A toothpick is a small thin stick of wood, plastic, bamboo, metal, bone or other substance with at least one and sometimes two pointed ends to insert between teeth to remove detritus, usually after a meal. Toothpicks are also used in food decoration and tableware as cocktail skewers; they are used to hold or spear small appetizers (like cheese cubes or olives), and can be decorated with plastic frills, small paper umbrellas or flags.

== History ==
Known in all cultures, the toothpick is the oldest instrument for dental cleaning. Hominin remains from Dmanisi, Georgia, dated to about 1.8 million years ago, bear lesions indicating the repeated use of a "toothpick". A Neanderthal man's jawbone found in the Cova Foradà in Spain evidenced use of a toothpick to alleviate pain in his teeth caused by periodontal disease and dental wear.

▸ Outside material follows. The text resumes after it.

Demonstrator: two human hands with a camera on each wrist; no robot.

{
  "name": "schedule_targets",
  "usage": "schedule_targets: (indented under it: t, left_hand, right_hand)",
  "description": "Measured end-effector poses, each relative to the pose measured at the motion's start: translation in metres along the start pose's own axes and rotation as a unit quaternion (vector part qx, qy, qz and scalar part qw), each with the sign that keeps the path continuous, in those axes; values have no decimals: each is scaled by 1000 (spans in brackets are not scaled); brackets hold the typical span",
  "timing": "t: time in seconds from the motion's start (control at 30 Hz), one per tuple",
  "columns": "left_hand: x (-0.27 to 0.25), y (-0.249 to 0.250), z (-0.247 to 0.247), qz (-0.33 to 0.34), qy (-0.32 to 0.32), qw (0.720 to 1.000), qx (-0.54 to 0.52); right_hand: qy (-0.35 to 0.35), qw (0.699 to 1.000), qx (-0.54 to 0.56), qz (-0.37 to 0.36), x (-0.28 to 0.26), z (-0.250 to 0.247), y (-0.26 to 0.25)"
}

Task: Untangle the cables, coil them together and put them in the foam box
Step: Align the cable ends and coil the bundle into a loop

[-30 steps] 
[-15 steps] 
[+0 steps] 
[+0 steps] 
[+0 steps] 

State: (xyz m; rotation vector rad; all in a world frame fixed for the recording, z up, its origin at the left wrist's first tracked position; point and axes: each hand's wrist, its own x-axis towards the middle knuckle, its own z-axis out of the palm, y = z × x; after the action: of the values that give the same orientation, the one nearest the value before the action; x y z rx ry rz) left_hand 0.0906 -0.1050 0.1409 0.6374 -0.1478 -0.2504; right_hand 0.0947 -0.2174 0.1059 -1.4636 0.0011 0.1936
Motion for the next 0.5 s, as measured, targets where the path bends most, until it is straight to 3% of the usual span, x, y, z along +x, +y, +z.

Toothpicks made of bronze have been found as burial objects in prehistoric graves in Northern Italy and in the East Alps. In 1986, researchers in Florida discovered the 7500-year-old remains of ancient Native Americans and discovered small grooves between many of the molar teeth. One of the researchers, Justin Martin of Concordia University Wisconsin, said, "The enamel on teeth is quite tough, so they must have used the probes quite rigorously to make the grooves."

== Materials and manufacture ==
There are delicate, artistic examples made of silver in antiquity, as well as from mastic wood with the Romans.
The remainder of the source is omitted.